Nos afastamos o máximo que pudemos do caminho real e dos atalhos para tentarmos de novo no deserto intransitável e novamente o silêncio se apropriou da madrugada. Nos era impossível sair da área onde a Patrulha Fronteiriça e homens vestidos de particular nos rastreavam. O homem com a bíblia em mãos me ajudava a imobilizar a mulher com o tornozelo machucado. Enquanto o resto do grupo caminhava com a cabeça baixa em total redenção e certos que tínhamos nos livrado da La Migra, meu instinto rústico aguçou-se e prestei atenção até ao menor ruído natural de uma noite no deserto. Eu podia respirar e sentir no ar seco que a La Migra nos preparava uma nova emboscada. A luz da lua me deixava ver os altos morros na distância e conversei com o homem da bíblia que essa seria nossa rota de fuga e tínhamos que chegar a eles se as circunstâncias piorassem. Idéia que guardamos a moça lesionada, ele e eu – e só a poríamos em prática se fosse requerido pela situação. Havia morros no deserto e mais tarde comprovei que também havia barrancos.

Descansamos cinco minutos em uma quebrada seca que tinha forma de vala e que nos cobria muito bem se permanecíamos sentados. Só contávamos com um galão de água porque nas emboscadas anteriores deixaram todos os outros galões jogados no chão. Eu tinha dois litros de soro, a maçã e o pacote de biscoitos. Acomodei a venda no tornozelo da mulher lesionada e continuamos avançando. O coyote estava totalmente desnorteado, não tinha mais a mínima idéia de onde nos encontrávamos, se íamos avançando no sentido da estrada mais próxima ou se estávamos de regresso a Sonora.

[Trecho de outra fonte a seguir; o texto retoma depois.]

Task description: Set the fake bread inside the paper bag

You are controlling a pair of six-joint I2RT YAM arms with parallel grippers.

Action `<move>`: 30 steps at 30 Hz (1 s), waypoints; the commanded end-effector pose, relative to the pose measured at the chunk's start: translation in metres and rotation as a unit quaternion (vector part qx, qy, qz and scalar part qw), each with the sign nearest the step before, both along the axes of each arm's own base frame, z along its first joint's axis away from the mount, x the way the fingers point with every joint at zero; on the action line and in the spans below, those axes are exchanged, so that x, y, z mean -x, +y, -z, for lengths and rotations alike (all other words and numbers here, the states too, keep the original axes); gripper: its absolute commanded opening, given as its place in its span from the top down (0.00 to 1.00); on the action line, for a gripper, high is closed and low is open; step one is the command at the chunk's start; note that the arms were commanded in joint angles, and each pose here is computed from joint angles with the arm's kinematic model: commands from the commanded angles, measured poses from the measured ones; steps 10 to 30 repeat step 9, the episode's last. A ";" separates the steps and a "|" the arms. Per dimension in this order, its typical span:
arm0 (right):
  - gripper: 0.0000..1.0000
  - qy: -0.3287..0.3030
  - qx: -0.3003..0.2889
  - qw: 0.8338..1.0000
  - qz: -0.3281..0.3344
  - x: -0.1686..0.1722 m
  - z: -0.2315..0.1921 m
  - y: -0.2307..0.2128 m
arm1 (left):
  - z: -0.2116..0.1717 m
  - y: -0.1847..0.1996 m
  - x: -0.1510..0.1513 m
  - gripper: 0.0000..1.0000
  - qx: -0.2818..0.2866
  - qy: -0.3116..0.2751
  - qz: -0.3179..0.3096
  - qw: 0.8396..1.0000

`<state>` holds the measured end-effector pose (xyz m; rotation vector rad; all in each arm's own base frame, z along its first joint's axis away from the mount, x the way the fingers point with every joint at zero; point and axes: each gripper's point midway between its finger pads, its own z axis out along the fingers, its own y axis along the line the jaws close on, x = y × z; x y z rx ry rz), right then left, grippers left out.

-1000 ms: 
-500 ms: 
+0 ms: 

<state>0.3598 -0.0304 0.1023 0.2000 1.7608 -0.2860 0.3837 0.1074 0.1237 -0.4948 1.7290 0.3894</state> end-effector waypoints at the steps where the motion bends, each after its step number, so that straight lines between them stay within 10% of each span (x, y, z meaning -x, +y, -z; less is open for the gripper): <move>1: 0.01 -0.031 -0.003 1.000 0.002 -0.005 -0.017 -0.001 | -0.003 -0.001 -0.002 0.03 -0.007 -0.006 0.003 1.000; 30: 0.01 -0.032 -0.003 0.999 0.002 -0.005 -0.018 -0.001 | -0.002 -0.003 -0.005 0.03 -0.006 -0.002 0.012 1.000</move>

E se ele andava nessas, imagine nós – estávamos ainda mais perdidos.

Havíamos nos afastado uma hora do caminho da quebrada quando novamente sucedeu a emboscada que eu havia respirado no ar nesta ocasião novamente minha necessidade nos salvou a vida. Maior quantidade de motocicletas, os particulares que andavam a cavalo e as pickups com suas jaulas haviam interceptado o grupo que nos levava escassos trezentos metros de distância. Novamente escutamos os disparos e os gritos que suplicam piedade. Começamos a correr e topamos com ramos de cactos que nos golpeavam o rosto e deixavam suas pontas de espinho, como alfinetes, em olhos, lábios e corpo.

Eu as sentia quentes no meu rosto coberto pelo gorro de montanhista.

Em instantes nos cercaram e pedi ao grupo que saltássemos no barranco que tínhamos a cinqüenta metros de distância, ninguém queria fazer isso mas eu insisti, correndo entre as rajadas de balas e os homens a cavalo que nos seguiam e estavam quase nos emboscando. Lhes gritei que era mil vezes melhor morrer em um barranco do que nos deixarmos emboscar porque já sabíamos o que nos esperava. O homem da bíblia, a jovem lesionada e eu saltamos em queda livre na profundidade do barranco e atrás vinham os outros; começamos a rodar na ravina, nossos corpos chocavam-se com cactos e ramos secos, com pedras de rio e corpos de outros migrantes em decomposição.

Chegamos ao fundo e ao tentar me mexer me dei conta de que meu joelho direito estava lesionado.

Do alto, os policiais e os particulares nos disparavam balas e entre as pedras nos cobrimos até que nos deram por mortos. Ninguém do grupo foi ferido. E apesar do frio Gélido do deserto suávamos muito. Não me detive a pensar no meu joelho nesse momento porque a urgência era subir e avançar antes que amanhecesse e se interassem de que estávamos vivos. Não havia tempo para se queixar de pedras e galhos entrando na pele das nossas mãos, escalávamos como podíamos ou nos matariam ao amanhecer. Decidimos subir e pôr o peito à esperança de sobreviver esta travessia. Mas uma última emboscada ainda nos esperava.

Glossário:

Coyote – pessoa que em troca de dinheiro auxilia migrantes a cruzarem a fronteira entre México e EUA.